The jury heard testimony
from the hospital's witnesses that Halverson was fired for poor work performance. VMH witnesses also testified to Halverson's
various shortcomings. The jury verdict
demonstrates that it found Halverson and her witnesses more credible than those
of VMH.
We conclude that
sufficient evidence exists in this record from which a reasonable jury could
find, as this one did, that the stated reasons for Halverson's firing were
pretextual and that the firing was wrongful as against public policy. Therefore, we affirm.[2]
VMH also argues that the
damages awarded were excessive and should be overturned. In VMH's view, the circuit court failed to
give its reasons for sustaining the verdict and therefore, we must review the
record ab initio to determine whether any credible evidence sustains the
award. See Brogan v.
Industrial Casualty Ins. Co., 132 Wis.2d 229, 238, 392 N.W.2d 439, 443
(Ct. App. 1986).
Our review of the record
leads us to conclude that the trial court gave sufficient reasons for
sustaining the verdict, and that there was credible evidence to support the
jury's damage award. This is especially
true in that VMH failed to present any evidence regarding damages, giving the
jury no other view to consider when it concluded that Halverson was entitled to
an award of $100,000.
Specifically, the
circuit court made clear that the award did not shock its conscience. See Olson v. Siordia,
25 Wis.2d 274, 284, 130 N.W.2d 827, 832 (1964). The court states that the award was not so excessive as to
justify a change, especially since Halverson testified that her firing affected
her ability to obtain future employment.
The jury heard testimony from Halverson attributing her difficulties in
finding comparable work as a nurse to the lack of a good recommendation from
VMH. She also now had a spotty
employment record due to her firing.
The court specifically approved the jury award on the basis of
Halverson's future employment prospects, finding the award reasonable.

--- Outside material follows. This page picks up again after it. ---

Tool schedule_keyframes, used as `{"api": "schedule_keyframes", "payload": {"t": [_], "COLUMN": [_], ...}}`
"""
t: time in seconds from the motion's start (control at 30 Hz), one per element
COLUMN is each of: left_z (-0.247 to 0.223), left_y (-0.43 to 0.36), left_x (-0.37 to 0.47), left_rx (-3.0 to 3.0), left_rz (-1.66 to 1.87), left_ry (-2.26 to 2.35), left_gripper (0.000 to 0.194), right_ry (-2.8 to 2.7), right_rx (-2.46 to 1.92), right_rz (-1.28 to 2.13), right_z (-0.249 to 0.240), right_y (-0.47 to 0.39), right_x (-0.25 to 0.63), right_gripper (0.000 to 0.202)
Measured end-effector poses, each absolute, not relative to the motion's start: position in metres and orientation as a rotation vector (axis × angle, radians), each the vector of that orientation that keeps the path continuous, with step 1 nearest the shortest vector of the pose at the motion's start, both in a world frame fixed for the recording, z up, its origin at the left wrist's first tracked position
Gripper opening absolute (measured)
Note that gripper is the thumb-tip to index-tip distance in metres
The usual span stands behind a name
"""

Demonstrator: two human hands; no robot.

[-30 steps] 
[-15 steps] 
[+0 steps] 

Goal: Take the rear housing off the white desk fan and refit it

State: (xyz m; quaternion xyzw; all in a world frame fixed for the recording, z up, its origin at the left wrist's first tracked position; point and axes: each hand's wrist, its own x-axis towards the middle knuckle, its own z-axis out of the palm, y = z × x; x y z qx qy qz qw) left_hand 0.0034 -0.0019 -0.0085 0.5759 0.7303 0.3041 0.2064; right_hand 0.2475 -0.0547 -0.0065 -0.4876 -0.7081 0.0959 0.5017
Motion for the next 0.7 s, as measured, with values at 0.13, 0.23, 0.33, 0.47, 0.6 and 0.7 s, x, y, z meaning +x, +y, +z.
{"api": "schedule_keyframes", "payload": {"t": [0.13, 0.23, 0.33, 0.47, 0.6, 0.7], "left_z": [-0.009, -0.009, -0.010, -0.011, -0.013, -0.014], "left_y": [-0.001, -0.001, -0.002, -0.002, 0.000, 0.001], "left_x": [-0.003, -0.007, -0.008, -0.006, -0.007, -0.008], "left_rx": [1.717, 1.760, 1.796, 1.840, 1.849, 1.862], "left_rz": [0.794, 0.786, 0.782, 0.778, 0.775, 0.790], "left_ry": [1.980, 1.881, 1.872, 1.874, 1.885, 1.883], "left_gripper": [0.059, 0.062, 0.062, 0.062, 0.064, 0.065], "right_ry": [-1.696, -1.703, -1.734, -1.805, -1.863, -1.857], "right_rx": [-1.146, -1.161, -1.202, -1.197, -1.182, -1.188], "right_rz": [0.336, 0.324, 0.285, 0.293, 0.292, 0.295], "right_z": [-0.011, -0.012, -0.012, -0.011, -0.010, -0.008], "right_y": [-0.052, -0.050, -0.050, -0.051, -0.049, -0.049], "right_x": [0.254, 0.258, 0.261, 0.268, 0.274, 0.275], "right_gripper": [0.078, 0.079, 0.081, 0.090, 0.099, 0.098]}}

Finally, although VMH made arguments
concerning the amount of the award at the postconviction hearing, VMH failed to
contradict Halverson's damage case at trial.
VMH also argues that a
new trial should be granted in the interest of justice because various jurors
were observed nodding off during the trial, while other jurors demonstrated
bias and hostility. The circuit court,
which presided over the trial, specifically found that the jurors were no less
attentive than civil case jurors usually are, and also found that the problem
was overstated by VMH. Because the
circuit court was in a much better position to evaluate the juror's behavior,
we must defer. Cf. Turner v.
State, 76 Wis.2d 1, 18, 250 N.W.2d 706, 715 (1977) (credibility
determinations not subject to review).
By the Court.—Judgment
affirmed.
This opinion will not be
published. See Rule 809.23(1)(b)5, Stats.

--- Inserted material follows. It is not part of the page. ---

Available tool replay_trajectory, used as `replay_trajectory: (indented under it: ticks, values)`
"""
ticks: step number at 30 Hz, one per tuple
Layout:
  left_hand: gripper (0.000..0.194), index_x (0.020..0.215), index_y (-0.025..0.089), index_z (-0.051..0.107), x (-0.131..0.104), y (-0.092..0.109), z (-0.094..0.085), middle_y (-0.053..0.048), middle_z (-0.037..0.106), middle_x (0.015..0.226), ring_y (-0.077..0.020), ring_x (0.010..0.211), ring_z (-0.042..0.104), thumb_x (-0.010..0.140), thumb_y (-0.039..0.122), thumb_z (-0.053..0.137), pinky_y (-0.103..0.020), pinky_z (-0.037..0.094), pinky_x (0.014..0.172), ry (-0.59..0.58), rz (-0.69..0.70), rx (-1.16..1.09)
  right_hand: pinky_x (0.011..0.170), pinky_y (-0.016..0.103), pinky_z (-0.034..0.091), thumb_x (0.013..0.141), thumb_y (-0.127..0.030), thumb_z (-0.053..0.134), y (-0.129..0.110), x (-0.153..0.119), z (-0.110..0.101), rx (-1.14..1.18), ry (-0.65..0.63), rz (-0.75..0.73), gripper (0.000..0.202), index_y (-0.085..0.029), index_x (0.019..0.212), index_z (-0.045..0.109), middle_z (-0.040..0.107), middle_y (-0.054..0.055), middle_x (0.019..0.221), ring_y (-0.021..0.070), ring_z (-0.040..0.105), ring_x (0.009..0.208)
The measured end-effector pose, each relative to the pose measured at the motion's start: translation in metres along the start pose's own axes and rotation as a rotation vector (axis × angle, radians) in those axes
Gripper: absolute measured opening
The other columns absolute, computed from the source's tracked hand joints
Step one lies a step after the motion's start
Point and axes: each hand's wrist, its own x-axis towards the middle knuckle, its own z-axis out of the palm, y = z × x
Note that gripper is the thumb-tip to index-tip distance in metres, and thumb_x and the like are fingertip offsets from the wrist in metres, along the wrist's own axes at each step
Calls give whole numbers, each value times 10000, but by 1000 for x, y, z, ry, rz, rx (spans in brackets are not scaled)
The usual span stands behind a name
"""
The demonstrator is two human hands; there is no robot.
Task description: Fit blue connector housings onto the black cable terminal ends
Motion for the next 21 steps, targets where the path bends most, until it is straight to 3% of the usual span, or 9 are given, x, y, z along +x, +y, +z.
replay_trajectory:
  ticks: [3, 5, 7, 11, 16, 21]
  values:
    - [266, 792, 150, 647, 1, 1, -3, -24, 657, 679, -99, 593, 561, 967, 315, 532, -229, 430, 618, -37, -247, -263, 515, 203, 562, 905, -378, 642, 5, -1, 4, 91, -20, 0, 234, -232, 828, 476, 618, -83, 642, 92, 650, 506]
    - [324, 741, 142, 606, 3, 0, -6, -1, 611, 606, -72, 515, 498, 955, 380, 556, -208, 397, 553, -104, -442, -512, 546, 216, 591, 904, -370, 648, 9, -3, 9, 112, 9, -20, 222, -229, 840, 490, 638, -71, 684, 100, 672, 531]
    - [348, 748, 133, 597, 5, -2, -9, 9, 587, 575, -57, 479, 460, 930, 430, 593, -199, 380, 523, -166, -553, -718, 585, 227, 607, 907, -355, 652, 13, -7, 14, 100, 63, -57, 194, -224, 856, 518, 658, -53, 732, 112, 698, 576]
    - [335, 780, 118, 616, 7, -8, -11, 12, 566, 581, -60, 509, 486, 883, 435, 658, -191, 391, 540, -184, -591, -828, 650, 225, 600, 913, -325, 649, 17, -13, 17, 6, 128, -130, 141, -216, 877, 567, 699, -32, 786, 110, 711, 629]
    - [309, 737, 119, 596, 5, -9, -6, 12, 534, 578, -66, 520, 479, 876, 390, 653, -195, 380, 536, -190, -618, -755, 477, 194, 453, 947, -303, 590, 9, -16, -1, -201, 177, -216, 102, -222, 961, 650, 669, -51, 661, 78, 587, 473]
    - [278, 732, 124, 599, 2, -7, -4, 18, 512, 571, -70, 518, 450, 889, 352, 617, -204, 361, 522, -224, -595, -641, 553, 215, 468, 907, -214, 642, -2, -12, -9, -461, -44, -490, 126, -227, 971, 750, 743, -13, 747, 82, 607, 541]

[1] VMH makes much of the fact that Halverson was initially hired as a back-up hospice worker. However, the jury heard testimony that Halverson worked only one weekend as a hospice worker before the events in question.
[2] Because we so conclude, we specifically reject VMH's argument that the jury ignored the jury instructions and found in favor of Halverson despite being instructed that Halverson could not recover for "mere[]" retaliation. The evidence reasonably supports a finding of wrongful retaliation for a protected activity.